Aralarında Trump yönetiminin yöneticilerinin de bulunduğu şahinler, Pekin’in Çin ekonomisi üzerindeki büyük kontrolüne dikkat çekerek, Çin’in askeri gelişiminin önünü ancak bu ülke ile daha az ticaret yaparak alabileceklerine inanıyorlar. Bunun için de özel olarak yüksek teknoloji ve savunma bağlantılı sektörler arasındaki ticarete işaret ediyorlar.

Örneğin Trump zamanında Ticaret Temsilcisi olan Robert Lighthizer, “Stratejik ayrışma sürecini başlatmak zorunda olduğumuzu düşünüyorum,” diyor. Lighthizer, Biden’ın Çin karşıtı son adımlarını destekliyor ama ABD’nin Çin ekonomisine bağımlılığını azaltmak için daha geniş çabalar içerisine girmesi gerektiğini düşünüyor.

Yaptırımlar yeni sektörlere yayılacak

Biden yönetimi, yaptırımların Çin’in başka sektörlerine doğru genişletilmesi çağrılarına resmi olarak kapıyı kapatsa da ‘koruma gündemi’nin diğer büyük sektörlere doğru yayılması bekleniyor.

Örneğin Sullivan, biyoteknoloji ve temiz enerji gibi iki sektörde, ABD’nin Çin’in liderliği ele geçirmesine izin vermemesi gerektiğini söylüyor.

Ama Beyaz Saray’ın siyaset yapıcıları, eylemlerin ‘dikkatle hazırlanacağını’, yalnızca en son teknolojili, stratejik ürünleri etkileyeceğini ve günlük ticareti yok etmeyeceğini iddia ediyorlar.

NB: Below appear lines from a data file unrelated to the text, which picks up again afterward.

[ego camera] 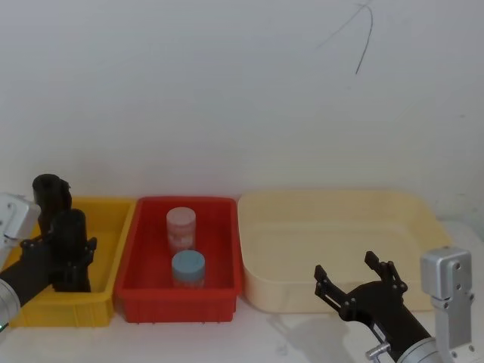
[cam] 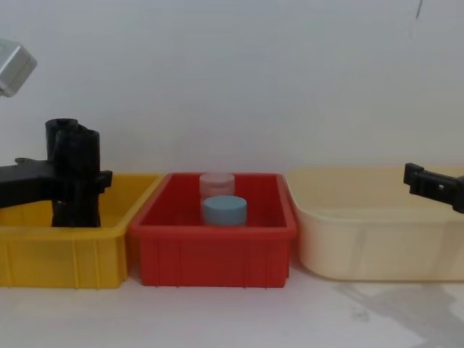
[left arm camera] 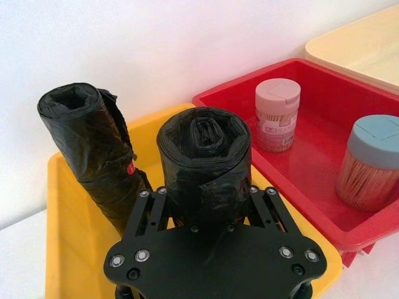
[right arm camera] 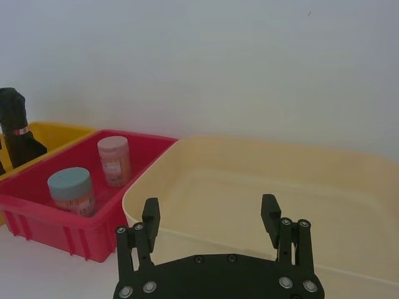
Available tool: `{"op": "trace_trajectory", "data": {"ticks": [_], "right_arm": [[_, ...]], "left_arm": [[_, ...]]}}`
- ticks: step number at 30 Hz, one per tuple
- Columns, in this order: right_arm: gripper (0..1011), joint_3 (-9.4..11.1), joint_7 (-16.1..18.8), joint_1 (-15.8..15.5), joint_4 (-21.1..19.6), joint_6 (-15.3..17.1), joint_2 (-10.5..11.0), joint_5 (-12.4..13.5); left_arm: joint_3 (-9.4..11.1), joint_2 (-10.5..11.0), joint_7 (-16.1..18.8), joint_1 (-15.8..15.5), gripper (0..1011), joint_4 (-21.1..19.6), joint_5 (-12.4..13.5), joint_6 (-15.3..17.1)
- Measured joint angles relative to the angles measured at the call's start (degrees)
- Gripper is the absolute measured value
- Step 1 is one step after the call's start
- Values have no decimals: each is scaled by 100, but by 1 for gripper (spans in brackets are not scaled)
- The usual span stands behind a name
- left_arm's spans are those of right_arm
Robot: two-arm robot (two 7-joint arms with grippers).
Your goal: Pick up the garbage bag with the one hand and transfer it to the other hand.
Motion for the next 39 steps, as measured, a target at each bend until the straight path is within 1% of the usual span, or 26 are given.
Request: {"op": "trace_trajectory", "data": {"ticks": [3, 11, 15, 20, 26, 29, 36, 37, 39], "right_arm": [[1001, 0, 0, 0, 0, 0, 0, 0], [1001, 0, 0, 5, 0, 3, -2, -2], [1001, 2, 1, 68, 9, 50, -3, -18], [1002, 0, 56, 249, 28, 221, 23, -54], [1001, -10, 229, 506, 25, 448, 100, -59], [1001, -13, 369, 652, -1, 595, 153, -34], [1001, -7, 759, 1005, -87, 921, 302, 109], [1002, -7, 759, 1005, -87, 921, 302, 109], [1001, -7, 893, 1089, -105, 1004, 352, 160]], "left_arm": [[8, -5, -16, -19, 465, 21, 4, -3], [20, -14, -45, -45, 415, 52, 11, -8], [15, -20, -50, -46, 402, 50, 15, -8], [-4, -13, -100, -48, 379, -20, 11, 15], [-60, 40, -214, -75, 366, -235, -47, 113], [-89, 79, -294, -96, 366, -359, -104, 182], [-161, 189, -481, -181, 366, -694, -263, 348], [-177, 209, -520, -204, 366, -760, -301, 388], [-191, 226, -552, -226, 366, -824, -334, 420]]}}
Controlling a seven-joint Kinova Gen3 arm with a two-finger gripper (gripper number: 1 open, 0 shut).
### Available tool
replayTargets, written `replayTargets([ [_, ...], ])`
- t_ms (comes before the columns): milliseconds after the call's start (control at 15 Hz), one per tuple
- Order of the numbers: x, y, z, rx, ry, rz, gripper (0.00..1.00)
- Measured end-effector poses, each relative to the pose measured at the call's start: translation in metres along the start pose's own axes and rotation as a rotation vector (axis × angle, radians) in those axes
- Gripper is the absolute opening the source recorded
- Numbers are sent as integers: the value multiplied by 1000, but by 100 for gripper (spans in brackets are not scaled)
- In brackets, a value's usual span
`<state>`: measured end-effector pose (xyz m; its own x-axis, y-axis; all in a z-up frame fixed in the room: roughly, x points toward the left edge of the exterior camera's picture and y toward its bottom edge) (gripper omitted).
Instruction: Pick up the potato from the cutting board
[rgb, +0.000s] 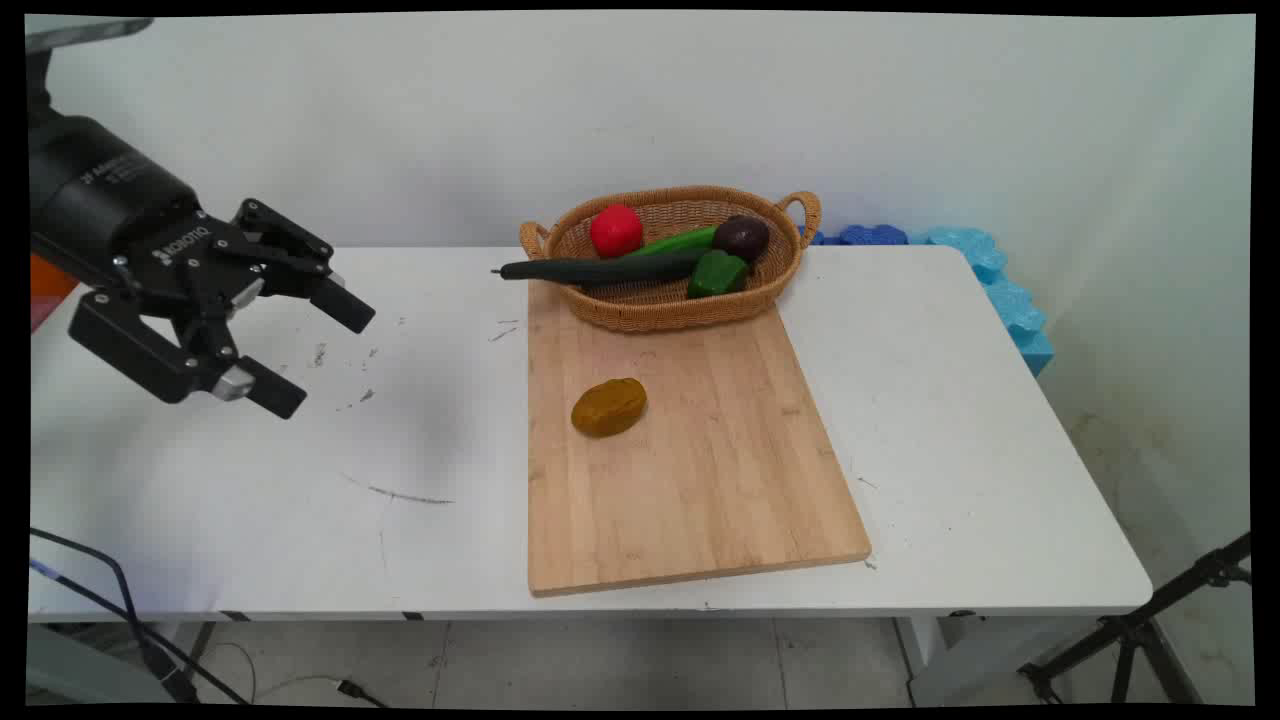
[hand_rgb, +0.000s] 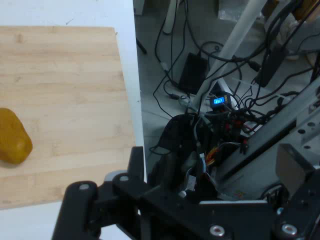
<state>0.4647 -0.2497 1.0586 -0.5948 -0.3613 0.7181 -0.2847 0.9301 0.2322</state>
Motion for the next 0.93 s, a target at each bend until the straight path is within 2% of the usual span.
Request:
replayTargets([
  [133, 9, -1, 6, 10, -5, -16, 100],
  [267, 23, -5, 19, 40, -19, -40, 100],
  [400, 38, -13, 35, 82, -37, -66, 100],
  [733, 73, -46, 91, 222, -106, -162, 100],
  [933, 82, -63, 117, 280, -147, -211, 100],
])
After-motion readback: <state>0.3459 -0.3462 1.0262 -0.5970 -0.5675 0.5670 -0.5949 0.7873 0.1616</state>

Üst düzey bir Beyaz Saray yetkilisi, “Temiz enerji, biyoteknoloji; bunlar kayda değer büyüme göstermeye hazırlanan sektörler. Fakat bu sektörlerdeki tüm teknolojileri kontrol edeceğimizi söylemek doğru değil. Sektörler içindeki kritik teknolojilere ve düğüm noktalarına odaklanılacak,” diyor.

Aynı yetkili, Çinli şirketlerin Huawei örneğinde olduğu gibi rekabet gücünü azaltmak isteseler de bu kontrollerin odağının ‘ulusal güvenlik uygulamaları’ olduğunu savundu.

Öte yandan ‘serbest ticaretçiler’ ise ABD ile Çin arasındaki ticarete yönelik şüphenin yeni bir Soğuk Savaş yaratmasından endişe ediyorlar.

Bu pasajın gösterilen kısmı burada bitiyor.